Your goal:
Begin at the top of the listing below. Write each line out exactly, ending with the line that holds "I would be grateful for the mask of the cream".
^^^^^^^^
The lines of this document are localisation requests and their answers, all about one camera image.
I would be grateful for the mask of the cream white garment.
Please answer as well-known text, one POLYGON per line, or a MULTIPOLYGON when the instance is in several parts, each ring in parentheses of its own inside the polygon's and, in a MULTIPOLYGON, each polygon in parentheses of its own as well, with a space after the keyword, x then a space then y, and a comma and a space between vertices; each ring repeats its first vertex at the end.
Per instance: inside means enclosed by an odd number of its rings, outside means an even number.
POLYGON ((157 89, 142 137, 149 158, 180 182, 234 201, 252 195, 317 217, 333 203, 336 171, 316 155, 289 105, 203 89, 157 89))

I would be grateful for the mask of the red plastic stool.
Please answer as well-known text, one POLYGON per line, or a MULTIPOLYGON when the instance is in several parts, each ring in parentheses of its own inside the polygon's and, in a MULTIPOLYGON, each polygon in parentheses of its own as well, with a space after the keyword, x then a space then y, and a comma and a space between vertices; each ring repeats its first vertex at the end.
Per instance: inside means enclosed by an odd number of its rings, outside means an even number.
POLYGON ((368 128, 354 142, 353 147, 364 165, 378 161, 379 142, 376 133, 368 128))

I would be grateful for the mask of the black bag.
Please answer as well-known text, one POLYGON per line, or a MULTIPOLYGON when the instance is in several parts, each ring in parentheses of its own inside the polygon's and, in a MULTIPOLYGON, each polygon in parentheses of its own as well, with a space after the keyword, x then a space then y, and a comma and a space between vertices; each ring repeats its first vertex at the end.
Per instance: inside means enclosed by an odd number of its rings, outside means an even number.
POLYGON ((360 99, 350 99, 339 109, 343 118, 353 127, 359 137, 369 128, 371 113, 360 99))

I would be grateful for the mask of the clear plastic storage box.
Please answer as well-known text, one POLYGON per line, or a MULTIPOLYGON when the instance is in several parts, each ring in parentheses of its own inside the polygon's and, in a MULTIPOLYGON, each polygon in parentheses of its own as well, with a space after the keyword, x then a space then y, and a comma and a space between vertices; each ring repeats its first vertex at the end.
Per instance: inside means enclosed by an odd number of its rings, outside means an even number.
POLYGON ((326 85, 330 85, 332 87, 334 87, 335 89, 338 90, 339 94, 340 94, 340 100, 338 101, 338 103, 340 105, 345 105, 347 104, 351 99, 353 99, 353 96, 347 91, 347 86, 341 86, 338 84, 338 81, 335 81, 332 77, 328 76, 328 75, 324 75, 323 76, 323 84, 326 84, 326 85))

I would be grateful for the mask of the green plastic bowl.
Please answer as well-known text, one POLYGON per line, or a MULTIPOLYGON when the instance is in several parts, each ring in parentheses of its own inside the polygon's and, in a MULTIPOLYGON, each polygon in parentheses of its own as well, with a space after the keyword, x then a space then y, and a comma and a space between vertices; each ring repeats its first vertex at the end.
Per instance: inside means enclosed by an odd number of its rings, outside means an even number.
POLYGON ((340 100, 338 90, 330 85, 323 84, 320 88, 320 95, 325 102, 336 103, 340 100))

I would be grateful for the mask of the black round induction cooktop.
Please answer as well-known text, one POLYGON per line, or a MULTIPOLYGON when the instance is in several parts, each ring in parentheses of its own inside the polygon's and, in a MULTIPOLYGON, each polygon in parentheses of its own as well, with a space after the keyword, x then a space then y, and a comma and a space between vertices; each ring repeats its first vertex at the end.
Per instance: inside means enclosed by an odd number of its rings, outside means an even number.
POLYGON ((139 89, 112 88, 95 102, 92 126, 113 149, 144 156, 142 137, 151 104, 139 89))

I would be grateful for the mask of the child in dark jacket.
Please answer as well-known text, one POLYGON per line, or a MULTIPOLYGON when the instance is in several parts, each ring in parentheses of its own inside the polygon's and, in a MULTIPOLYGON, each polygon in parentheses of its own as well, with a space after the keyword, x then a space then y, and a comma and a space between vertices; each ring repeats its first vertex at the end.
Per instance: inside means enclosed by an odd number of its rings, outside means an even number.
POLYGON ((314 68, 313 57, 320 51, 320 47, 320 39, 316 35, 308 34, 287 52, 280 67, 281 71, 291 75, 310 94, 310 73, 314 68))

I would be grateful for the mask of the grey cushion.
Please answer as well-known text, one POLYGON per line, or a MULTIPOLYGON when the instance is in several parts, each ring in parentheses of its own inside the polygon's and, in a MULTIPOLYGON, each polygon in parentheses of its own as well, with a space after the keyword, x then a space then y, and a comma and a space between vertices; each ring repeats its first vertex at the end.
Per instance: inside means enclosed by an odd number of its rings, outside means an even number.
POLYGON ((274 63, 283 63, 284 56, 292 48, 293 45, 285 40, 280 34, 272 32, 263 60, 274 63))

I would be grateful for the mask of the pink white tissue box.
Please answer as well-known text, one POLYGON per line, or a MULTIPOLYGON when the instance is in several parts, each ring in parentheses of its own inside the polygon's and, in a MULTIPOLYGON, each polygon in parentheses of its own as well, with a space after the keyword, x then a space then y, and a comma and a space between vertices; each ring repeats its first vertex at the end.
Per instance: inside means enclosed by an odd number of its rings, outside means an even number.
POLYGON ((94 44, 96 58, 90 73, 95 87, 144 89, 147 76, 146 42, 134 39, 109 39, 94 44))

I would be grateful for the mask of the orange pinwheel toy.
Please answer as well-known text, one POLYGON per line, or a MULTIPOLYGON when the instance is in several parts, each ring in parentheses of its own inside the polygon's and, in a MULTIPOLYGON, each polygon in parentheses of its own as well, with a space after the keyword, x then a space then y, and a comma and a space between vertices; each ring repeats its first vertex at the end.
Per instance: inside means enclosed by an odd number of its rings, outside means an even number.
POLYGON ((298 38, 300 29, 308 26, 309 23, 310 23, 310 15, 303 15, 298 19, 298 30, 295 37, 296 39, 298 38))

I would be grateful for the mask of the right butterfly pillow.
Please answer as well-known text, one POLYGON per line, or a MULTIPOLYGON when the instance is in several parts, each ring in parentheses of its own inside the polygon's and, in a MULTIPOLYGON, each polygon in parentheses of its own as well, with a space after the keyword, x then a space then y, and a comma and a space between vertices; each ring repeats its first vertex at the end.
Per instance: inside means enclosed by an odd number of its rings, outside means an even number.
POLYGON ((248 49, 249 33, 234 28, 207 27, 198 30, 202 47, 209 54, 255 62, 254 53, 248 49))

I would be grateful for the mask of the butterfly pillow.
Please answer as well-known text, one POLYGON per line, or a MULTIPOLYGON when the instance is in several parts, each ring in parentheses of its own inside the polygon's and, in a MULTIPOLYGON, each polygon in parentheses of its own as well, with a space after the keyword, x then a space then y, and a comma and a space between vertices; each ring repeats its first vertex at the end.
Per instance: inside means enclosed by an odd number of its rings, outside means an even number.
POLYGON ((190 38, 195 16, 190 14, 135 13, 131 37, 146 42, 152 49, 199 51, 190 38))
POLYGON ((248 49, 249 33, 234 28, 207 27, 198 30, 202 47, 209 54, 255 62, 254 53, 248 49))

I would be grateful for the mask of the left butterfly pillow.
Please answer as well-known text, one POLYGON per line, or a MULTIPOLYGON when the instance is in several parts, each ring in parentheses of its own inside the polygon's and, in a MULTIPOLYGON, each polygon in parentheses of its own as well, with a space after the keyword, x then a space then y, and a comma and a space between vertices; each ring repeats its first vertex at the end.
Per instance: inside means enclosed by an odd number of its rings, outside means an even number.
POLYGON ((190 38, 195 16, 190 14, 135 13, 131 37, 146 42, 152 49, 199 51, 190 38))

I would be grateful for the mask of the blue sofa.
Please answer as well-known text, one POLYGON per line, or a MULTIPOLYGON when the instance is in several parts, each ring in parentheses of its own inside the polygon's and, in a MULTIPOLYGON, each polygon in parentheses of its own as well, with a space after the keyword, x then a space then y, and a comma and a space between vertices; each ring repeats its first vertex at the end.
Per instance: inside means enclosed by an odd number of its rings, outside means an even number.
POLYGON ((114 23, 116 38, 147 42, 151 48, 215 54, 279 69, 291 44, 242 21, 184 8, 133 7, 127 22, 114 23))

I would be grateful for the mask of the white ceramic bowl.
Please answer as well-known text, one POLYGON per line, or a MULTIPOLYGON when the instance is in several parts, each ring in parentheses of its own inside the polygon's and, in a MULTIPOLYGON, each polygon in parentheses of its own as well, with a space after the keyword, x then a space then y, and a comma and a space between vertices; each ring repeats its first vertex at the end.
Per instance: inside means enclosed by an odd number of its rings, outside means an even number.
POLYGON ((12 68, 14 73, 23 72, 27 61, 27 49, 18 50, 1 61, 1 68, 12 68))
^^^^^^^^
Result for this task:
The lines of this document are localisation requests and their answers, all about one camera image.
I would be grateful for the mask of the cream white garment.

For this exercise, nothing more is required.